Oral glucose efficacy on neonate's pain responses at the NICU: A quasi experimental trial of two clinical procedures
Applied Nursing Research
School of Nursing and Midwifery
This research was undertaken with the purpose of testing two research hypotheses regarding the efficacy of 10% oral glucose solution on procedural pain associated with venepuncture and nasopharyngeal suctioning within three neonatal intensive care units (NICU). The hypotheses were formulated from previous conclusions reached by other researchers highlighting the efficacy of sucrose solutions on neonates' pain responses during minor painful procedures.

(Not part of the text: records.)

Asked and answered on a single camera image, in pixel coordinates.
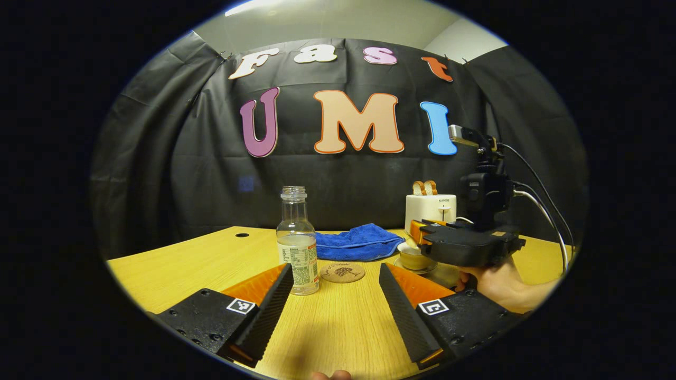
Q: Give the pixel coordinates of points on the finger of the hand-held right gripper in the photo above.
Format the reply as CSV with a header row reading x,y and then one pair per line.
x,y
417,231

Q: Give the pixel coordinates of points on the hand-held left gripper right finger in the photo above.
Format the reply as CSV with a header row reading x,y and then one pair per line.
x,y
404,311

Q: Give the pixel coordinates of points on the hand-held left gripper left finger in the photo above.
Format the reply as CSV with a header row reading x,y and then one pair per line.
x,y
266,311

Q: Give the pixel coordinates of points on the yellow ceramic teacup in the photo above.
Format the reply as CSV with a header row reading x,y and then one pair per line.
x,y
412,258

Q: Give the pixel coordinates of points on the clear plastic water bottle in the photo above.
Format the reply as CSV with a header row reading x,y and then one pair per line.
x,y
297,253

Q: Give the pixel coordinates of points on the round cork coaster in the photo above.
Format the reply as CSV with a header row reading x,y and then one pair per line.
x,y
342,272

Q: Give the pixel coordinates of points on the cream toaster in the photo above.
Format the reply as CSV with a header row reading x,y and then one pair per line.
x,y
425,211

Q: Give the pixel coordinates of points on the yellow ceramic saucer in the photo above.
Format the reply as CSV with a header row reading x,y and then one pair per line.
x,y
406,269

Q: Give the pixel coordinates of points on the blue towel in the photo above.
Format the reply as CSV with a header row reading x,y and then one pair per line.
x,y
359,243

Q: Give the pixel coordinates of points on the black backdrop cloth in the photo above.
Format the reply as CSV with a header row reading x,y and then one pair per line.
x,y
200,179

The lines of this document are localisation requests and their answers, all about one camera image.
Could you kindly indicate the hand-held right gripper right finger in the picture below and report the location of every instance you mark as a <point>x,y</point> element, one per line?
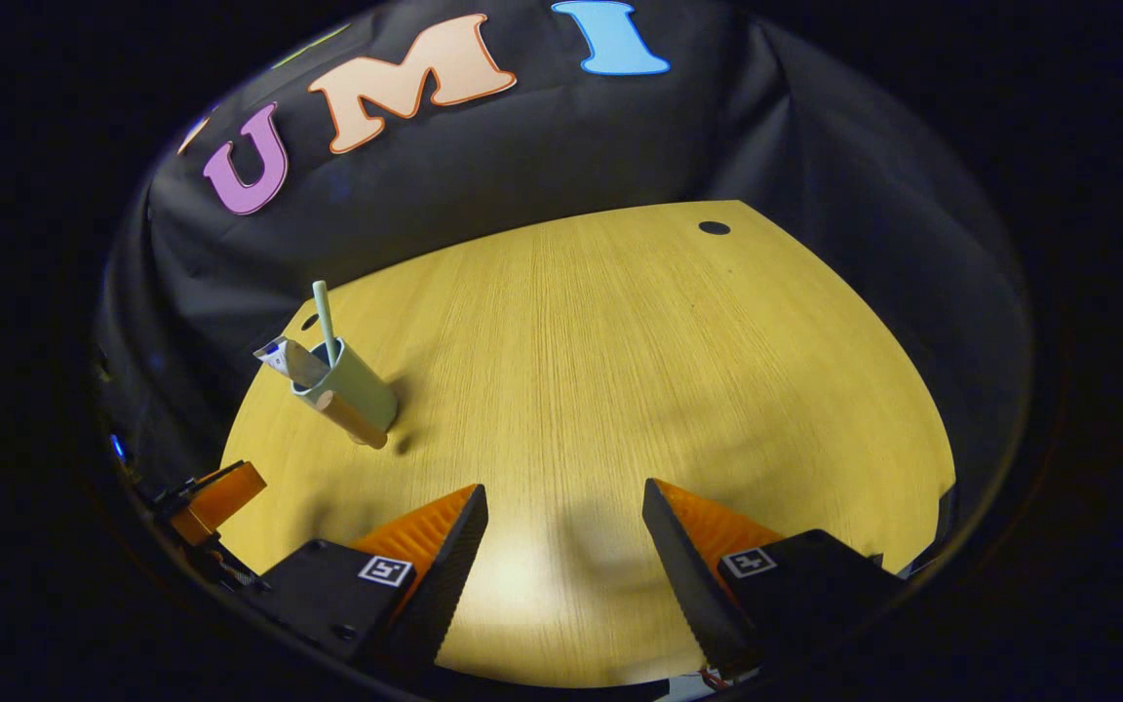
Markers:
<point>683,580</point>

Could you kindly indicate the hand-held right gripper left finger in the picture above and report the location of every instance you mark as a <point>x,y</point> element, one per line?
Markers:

A quasi-experimental trial utilising a time series design with one group was used. Data from a total of 90 neonates included 60 neonates who underwent a venepuncture and 30 neonates who underwent a nasopharyngeal suctioning procedure for clinical purposes. The neonate's pain response for each procedure was scored using the Neonatal Pain Assessment Scale (NPAS) on two separate occasions over three time periods. The pre-procedural score (T0) when the neonate received no sucrose, the inter-procedural score (T1) when the neonate was given 2 ml of 10% glucose solution two minutes before the procedure (intervention group) or where oral glucose was withheld (control group) and the post-procedural score (T2) being at the end of the procedure.
The results showed the mean NPAS scores in response to venepuncture or nasopharyngeal suctioning were significantly lower in the intervention group than the control group.
This showed that oral glucose (10%) had a positive effect on the pain response during venepuncture and nasopharyngeal suctioning procedures.